Explaining one’s particular obsessions usually falls short. We all understand our own but fail to grasp the pull of anyone else’s. I can’t imagine the need to watch sports every night. Or the impulse to buy new shoes when you already own 8 pairs. But books? It’s like finding a $10 bill on the sidewalk and so for the next ten minutes your eyes keep scanning the ground because you know more cash will appear. There are always more gold nuggets just around the corner.
My latest finds:
A Confederacy of Dunces: John Kennedy Toole / Bella Tuscany: Frances Mayes / Wait Till Next Year: Doris Kearns Goodwin / Sin in the Second City: Karen Abbott / A Heartbreaking Work of Staggering Genius: Dave Eggers / A Supposedly Fun Thing I’ll Never Do Again: David Foster Wallace / After the Plague: TC Boyle / All My Best Friends; George Burns / Demian: Herman Hesse / Gang Leader for a Day: Sudhir Venkatesh.

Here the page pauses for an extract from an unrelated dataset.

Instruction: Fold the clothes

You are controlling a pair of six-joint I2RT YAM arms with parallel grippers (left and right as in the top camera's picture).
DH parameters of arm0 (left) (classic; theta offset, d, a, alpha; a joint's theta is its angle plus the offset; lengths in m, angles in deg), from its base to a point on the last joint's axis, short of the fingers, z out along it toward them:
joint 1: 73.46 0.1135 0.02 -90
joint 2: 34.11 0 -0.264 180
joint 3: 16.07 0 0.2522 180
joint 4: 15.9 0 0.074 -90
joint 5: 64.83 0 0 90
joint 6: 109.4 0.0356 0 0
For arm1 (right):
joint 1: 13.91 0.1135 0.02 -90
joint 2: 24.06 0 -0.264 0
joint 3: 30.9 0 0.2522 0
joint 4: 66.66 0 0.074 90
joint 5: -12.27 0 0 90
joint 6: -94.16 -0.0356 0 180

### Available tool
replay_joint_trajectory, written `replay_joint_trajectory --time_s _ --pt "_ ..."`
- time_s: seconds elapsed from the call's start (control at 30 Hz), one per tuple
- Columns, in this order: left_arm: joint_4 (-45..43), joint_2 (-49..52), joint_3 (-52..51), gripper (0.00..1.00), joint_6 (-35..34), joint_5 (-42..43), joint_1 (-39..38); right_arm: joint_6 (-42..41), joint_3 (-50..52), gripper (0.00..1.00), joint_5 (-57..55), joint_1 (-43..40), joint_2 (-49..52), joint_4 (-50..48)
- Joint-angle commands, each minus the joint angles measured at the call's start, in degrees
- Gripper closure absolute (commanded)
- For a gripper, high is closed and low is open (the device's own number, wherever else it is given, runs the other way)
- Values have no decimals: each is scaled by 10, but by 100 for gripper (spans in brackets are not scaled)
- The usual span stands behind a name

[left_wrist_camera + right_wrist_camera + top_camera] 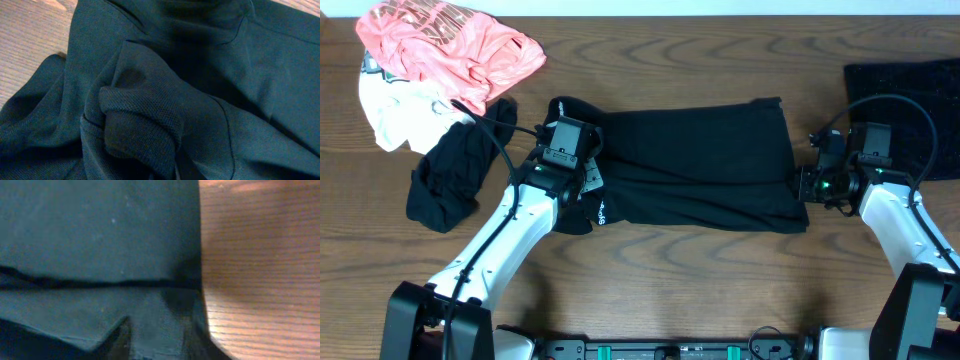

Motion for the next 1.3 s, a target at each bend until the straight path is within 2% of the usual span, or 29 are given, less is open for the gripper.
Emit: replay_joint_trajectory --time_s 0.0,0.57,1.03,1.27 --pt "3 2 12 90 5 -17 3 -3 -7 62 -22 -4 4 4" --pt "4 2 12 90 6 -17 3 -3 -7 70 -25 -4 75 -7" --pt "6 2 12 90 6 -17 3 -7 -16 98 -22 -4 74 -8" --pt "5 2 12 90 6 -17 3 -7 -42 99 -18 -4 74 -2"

You’re envious, aren’t you?
The books feel like orphans to me. If I already have a particular title, I become an adoption agency and buy for others. Or sometimes I’ll see books with inscriptions that I don’t have much interest in but can’t turn away.
I found these words, at the front of a Studs Terkel book, heartbreaking. The title was not a recent one, so I imagined the recipient being well beyond 70 and maybe gone, the family taking on the heavy task of clearing out her things.
For the record, I still buy new books, at book stores, because I don’t want them to become extinct. But I’m afraid I’m fighting a losing battle.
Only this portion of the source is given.